[Work instruction] Every entry is to be written out word for word.

★ ★ ★ ★

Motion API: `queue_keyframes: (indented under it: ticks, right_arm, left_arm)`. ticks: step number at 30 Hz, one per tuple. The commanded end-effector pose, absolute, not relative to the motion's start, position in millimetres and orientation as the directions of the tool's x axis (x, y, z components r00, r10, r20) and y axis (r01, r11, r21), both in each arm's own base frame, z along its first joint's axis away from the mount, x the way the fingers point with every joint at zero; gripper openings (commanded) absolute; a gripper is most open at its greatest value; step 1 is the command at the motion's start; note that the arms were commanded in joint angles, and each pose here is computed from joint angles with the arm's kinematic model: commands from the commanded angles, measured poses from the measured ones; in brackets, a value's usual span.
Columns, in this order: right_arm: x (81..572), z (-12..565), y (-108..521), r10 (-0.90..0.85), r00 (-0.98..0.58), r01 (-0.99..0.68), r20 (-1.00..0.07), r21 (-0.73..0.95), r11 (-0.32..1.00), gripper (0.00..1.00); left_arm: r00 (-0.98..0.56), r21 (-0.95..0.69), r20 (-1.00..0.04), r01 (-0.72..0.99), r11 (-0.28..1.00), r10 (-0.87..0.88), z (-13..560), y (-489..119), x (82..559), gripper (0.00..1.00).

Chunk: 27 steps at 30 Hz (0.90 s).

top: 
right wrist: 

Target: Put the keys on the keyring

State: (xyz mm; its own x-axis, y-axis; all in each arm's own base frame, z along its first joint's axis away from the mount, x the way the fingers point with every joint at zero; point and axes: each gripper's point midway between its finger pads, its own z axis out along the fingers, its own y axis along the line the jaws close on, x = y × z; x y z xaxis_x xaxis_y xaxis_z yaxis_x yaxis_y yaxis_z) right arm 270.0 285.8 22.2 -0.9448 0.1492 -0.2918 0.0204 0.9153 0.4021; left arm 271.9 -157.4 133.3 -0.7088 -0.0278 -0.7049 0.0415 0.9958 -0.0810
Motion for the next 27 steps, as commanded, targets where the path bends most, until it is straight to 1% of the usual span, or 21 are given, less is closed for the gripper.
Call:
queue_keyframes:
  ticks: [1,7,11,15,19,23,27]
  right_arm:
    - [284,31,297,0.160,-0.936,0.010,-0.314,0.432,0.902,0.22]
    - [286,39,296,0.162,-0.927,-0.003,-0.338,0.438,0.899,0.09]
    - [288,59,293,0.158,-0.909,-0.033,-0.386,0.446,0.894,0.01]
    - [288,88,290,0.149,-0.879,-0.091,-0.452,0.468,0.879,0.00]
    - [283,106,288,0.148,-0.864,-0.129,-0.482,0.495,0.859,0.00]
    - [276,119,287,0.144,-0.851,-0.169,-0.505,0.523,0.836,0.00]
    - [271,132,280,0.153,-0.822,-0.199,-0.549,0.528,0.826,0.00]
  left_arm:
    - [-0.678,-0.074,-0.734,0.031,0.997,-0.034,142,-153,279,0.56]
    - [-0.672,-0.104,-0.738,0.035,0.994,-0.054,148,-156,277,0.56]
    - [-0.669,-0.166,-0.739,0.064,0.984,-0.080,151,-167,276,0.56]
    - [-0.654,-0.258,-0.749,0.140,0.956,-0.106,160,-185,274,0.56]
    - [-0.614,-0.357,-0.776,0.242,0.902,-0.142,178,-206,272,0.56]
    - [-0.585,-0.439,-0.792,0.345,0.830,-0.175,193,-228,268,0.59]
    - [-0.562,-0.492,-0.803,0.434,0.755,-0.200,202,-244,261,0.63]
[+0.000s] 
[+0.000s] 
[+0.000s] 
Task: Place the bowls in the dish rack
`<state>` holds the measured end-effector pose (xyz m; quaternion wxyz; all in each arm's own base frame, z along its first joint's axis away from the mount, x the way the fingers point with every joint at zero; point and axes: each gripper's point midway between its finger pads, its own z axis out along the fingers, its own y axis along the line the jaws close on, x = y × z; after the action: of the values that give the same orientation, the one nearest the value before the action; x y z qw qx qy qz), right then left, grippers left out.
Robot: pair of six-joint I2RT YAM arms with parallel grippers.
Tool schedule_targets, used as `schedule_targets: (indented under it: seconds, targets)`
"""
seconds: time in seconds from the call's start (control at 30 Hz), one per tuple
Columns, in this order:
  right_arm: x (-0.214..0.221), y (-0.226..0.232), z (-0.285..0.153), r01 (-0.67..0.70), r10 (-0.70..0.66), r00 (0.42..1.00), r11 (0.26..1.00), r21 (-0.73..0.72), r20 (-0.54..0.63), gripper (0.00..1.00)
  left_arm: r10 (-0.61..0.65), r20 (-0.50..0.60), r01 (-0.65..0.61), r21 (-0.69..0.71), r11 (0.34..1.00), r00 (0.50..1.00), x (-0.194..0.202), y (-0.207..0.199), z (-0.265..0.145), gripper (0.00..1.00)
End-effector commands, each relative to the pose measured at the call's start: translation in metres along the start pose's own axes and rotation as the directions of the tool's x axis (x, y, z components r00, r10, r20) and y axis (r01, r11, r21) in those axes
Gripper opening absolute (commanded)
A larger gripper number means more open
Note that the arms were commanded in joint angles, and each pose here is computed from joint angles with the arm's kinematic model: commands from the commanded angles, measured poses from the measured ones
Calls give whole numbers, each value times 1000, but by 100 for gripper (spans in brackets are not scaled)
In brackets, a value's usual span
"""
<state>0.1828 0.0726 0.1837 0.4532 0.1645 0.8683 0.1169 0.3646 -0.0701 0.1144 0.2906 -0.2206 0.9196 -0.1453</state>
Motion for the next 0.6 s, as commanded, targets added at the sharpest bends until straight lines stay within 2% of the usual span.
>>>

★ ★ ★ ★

[Task response]
Motion API: `queue_keyframes: (indented under it: ticks, right_arm, left_arm)`. ticks: step number at 30 Hz, one per tuple. The commanded end-effector pose, absolute, not relative to the motion's start, position in millimetres and orientation as the directions of the tool's x axis (x, y, z components r00, r10, r20) and y axis (r01, r11, r21), both in each arm's own base frame, z along its first joint's axis away from the mount, x the way the fingers point with every joint at zero; gripper openings (commanded) absolute; a gripper is most open at its greatest value; step 1 is the command at the motion's start; note that the arms were commanded in joint angles, and each pose here is computed from joint angles with the arm's kinematic model: commands from the commanded angles, measured poses from the measured ones; in brackets, a value's usual span.
Columns, in this order: right_arm: x (81..572), z (-12..565), y (-108..521), r10 (-0.90..0.85), r00 (-0.98..0.58), r01 (-0.99..0.68), r20 (-1.00..0.07), r21 (-0.73..0.95), r11 (-0.32..1.00), gripper (0.00..1.00); left_arm: r00 (-0.98..0.56), r21 (-0.95..0.69), r20 (-1.00..0.04), r01 (-0.72..0.99), r11 (-0.28..1.00), r10 (-0.87..0.88), z (-13..560), y (-489..119), x (82..559), gripper (0.00..1.00).

Chunk: 27 steps at 30 Hz (0.90 s).

top: 
right wrist: 

Target: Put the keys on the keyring

State: (xyz mm; its own x-axis, y-axis; all in each arm's own base frame, z along its first joint's axis away from the mount, x the way the fingers point with every joint at zero; point and axes: each gripper's point midway between its finger pads, its own z axis out along the fingers, its own y axis along the line the jaws close on, x = y × z; x y z xaxis_x xaxis_y xaxis_z yaxis_x yaxis_y yaxis_z) right arm 270.0 285.8 22.2 -0.9448 0.1492 -0.2918 0.0204 0.9153 0.4021; left arm 271.9 -157.4 133.3 -0.7088 -0.0278 -0.7049 0.0415 0.9958 -0.0810
Motion for the next 27 steps, as commanded, targets where the path bends most, until it is straight to 1% of the usual span, or 21 are given, less is closed for the gripper.
Call:
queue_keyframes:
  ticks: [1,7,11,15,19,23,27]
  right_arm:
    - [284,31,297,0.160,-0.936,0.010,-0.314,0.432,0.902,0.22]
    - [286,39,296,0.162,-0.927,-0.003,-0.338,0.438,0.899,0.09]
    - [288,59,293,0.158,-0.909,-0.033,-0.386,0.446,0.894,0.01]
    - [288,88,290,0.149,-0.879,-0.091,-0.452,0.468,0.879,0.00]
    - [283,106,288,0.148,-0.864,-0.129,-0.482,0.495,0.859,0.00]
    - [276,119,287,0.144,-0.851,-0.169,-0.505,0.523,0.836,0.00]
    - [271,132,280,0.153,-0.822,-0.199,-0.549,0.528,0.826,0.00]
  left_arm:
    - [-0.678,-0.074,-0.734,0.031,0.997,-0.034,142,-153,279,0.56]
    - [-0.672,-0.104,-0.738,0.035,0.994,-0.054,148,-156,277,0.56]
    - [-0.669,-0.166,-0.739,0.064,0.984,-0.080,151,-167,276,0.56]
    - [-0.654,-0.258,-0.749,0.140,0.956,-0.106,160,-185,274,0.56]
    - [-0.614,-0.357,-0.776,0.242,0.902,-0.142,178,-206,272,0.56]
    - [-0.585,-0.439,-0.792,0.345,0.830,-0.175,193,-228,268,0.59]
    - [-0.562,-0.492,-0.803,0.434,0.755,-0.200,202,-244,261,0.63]
[+0.000s] 
[+0.000s] 
[+0.000s] 
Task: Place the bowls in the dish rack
`<state>` holds the measured end-effector pose (xyz m; quaternion wxyz; all in each arm's own base frame, z along its first joint's axis away from the mount, x the way the fingers point with every joint at zero; point and axes: each gripper's point midway between its finger pads, its own z axis out along the fingers, its own y axis along the line the jaws close on, x = y × z; after the action: of the values that give the same orientation, the one nearest the value before the action; x y z qw qx qy qz), right then left, grippers left out.
Robot: pair of six-joint I2RT YAM arms with parallel grippers.
Tool schedule_targets, used as `schedule_targets: (indented under it: seconds, targets)`
"""
seconds: time in seconds from the call's start (control at 30 Hz), one per tuple
Columns, in this order:
  right_arm: x (-0.214..0.221), y (-0.226..0.232), z (-0.285..0.153), r01 (-0.67..0.70), r10 (-0.70..0.66), r00 (0.42..1.00), r11 (0.26..1.00), r21 (-0.73..0.72), r20 (-0.54..0.63), gripper (0.00..1.00)
  left_arm: r10 (-0.61..0.65), r20 (-0.50..0.60), r01 (-0.65..0.61), r21 (-0.69..0.71), r11 (0.34..1.00), r00 (0.50..1.00), x (-0.194..0.202), y (-0.207..0.199), z (-0.265..0.145), gripper (0.00..1.00)
End-effector commands, each relative to the pose measured at the call's start: translation in metres along the start pose's own axes and rotation as the directions of the tool's x axis (x, y, z components r00, r10, r20) and y axis (r01, r11, r21) in those axes
Gripper opening absolute (commanded)
A larger gripper number means more open
Note that the arms were commanded in joint angles, and each pose here is computed from joint angles with the arm's kinematic model: commands from the commanded angles, measured poses from the measured ones
Calls give whole numbers, each value times 1000, but by 100 for gripper (spans in brackets are not scaled)
In brackets, a value's usual span
"""
<state>0.1828 0.0726 0.1837 0.4532 0.1645 0.8683 0.1169 0.3646 -0.0701 0.1144 0.2906 -0.2206 0.9196 -0.1453</state>
Motion for the next 0.6 s, as commanded, targets added at the sharpest bends until straight lines stay within 2% of the usual span.
>>>

The exercise is done, and no more output is needed.